Author Name : R. Sundar, Padma Madham, P. Sumathi
Copyright: ©2026 | Pages: 34
Received: 22/11/2025 Accepted: 24/01/2026 Published: 18/03/2026
The rapid evolution of autonomous vehicles (AVs) and unmanned aerial vehicles (UAVs) has highlighted the need for advanced communication systems capable of supporting high-speed, low-latency, and reliable data exchange. Traditional communication solutions face significant challenges in dynamic and complex environments, where mobility, interference, and environmental factors continuously affect network performance. This chapter explores the integration of Artificial Intelligence (AI) with cutting-edge antenna technologies, particularly focusing on AI-assisted antenna systems, beamforming, and MIMO techniques, to enhance communication in AV and UAV networks. AI-driven approaches enable real-time adaptation of antenna parameters, facilitating optimal performance in the face of changing conditions. Furthermore, dynamic spectrum management and interference mitigation, powered by AI, offer solutions to spectrum congestion and interference in crowded communication environments. The chapter also addresses the challenges of implementing reconfigurable antennas in autonomous systems, considering factors such as hardware limitations, data reliability, and power consumption. Through a detailed examination of current research, case studies, and emerging trends, this chapter provides a comprehensive overview of the transformative role of AI in autonomous communication systems.
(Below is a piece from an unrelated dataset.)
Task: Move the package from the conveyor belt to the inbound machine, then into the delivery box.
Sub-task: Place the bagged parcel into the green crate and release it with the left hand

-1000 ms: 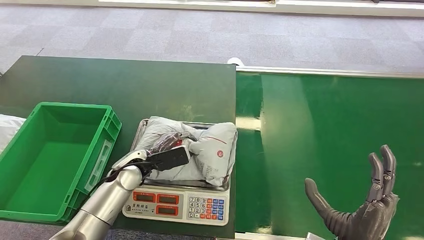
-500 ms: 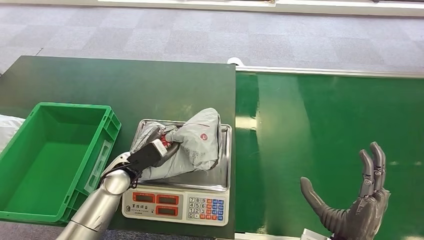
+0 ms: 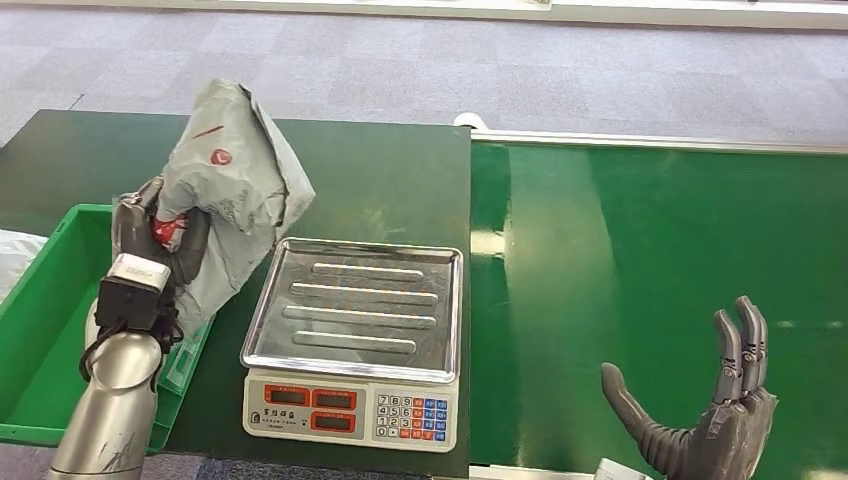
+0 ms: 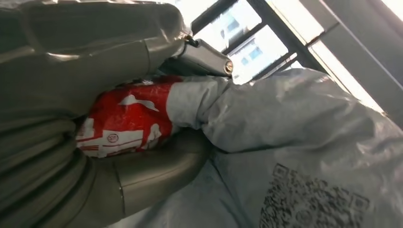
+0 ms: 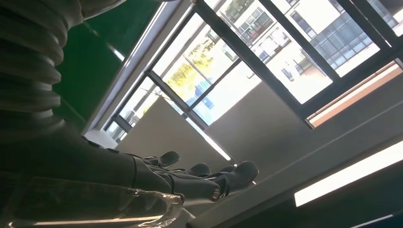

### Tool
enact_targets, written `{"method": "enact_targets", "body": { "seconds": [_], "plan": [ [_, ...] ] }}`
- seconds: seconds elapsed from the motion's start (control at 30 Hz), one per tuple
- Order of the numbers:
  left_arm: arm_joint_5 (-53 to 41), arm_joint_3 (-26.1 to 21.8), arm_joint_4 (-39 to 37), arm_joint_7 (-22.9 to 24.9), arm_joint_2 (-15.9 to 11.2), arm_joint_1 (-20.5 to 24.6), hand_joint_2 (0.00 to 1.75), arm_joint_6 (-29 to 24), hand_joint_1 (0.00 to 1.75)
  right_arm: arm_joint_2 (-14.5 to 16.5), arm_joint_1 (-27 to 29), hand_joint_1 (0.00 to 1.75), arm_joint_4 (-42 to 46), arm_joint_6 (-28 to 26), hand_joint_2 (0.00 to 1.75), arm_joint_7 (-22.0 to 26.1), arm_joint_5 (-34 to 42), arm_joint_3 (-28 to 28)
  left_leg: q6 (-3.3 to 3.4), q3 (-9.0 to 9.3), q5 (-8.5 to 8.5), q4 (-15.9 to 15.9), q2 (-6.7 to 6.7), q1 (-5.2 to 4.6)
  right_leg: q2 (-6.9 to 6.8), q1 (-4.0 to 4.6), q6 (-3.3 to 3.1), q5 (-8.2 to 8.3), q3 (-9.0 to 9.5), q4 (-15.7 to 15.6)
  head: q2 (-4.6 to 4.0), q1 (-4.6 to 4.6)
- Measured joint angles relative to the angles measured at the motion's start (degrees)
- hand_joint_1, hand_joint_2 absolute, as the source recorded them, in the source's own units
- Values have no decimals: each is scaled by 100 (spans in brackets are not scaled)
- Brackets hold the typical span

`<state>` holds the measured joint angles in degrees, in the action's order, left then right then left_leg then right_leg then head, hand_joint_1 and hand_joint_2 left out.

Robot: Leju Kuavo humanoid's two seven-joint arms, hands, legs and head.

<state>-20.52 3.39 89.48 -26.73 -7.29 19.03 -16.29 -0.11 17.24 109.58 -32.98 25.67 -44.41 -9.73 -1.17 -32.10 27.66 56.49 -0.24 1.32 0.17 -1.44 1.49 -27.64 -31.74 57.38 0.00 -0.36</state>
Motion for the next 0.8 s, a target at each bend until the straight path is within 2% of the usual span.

The discussion emphasizes the potential of AI-enhanced antenna systems to ensure seamless connectivity, reduce communication disruptions, and support the next generation of autonomous transportation networks.
The proliferation of autonomous vehicles (AVs) and unmanned aerial vehicles (UAVs) has ushered in a new era of mobility, where communication systems play a pivotal role in ensuring seamless operation [1]. As these autonomous systems become more integrated into urban and rural environments, the demand for high-speed, low-latency, and reliable communication networks intensifies [2]. Traditional communication technologies often struggle to address the complexities of autonomous operations due to the highly dynamic and unpredictable nature of these environments [3]. In response, AI-assisted antenna systems are emerging as an effective solution to optimize communication in real-time, enabling AVs and UAVs to adapt to their environment and maintain robust connectivity even in the most challenging conditions [4]. This chapter explores the potential of AI-driven antenna systems in enhancing the performance of AV and UAV communication networks, focusing on their ability to dynamically adjust to changing conditions such as vehicle movement, interference, and network congestion [5].
At the core of autonomous vehicle and UAV communication is the need for adaptive antenna systems that can maintain high-quality links across diverse operating scenarios [6]. Traditional static antenna designs are ill-suited for dynamic environments where vehicle speeds, network loads, and interference from surrounding systems constantly fluctuate [7]. AI-powered antennas, which can adjust parameters such as gain, beam direction, and frequency, offer significant advantages over conventional systems [8]. By leveraging machine learning algorithms, AI systems can continuously analyze real-time data from sensors and network conditions to optimize antenna configurations [9]. This real-time adaptability enables AVs and UAVs to maintain optimal communication performance even in highly mobile and interference-prone environments, thus ensuring safer and more efficient autonomous operations [10].
One of the key challenges that AI-assisted antenna systems aim to address is the interference that arises in densely populated communication environments [11]. As AVs and UAVs operate in urban landscapes or during large-scale UAV swarm operations, the risk of signal congestion and interference from other wireless devices becomes more pronounced [12]. AI-based interference mitigation techniques allow for real-time spectrum management and dynamic channel allocation, ensuring that autonomous systems can maintain clear communication links [13]. By continuously monitoring the spectrum, AI systems can detect and respond to interference, shifting to optimal frequency bands or adjusting transmission parameters to minimize signal degradation [14]. These capabilities are particularly critical in environments where multiple autonomous systems are operating simultaneously, as they allow each system to communicate without disrupting others, thereby increasing overall system efficiency and reducing the potential for communication breakdowns [15].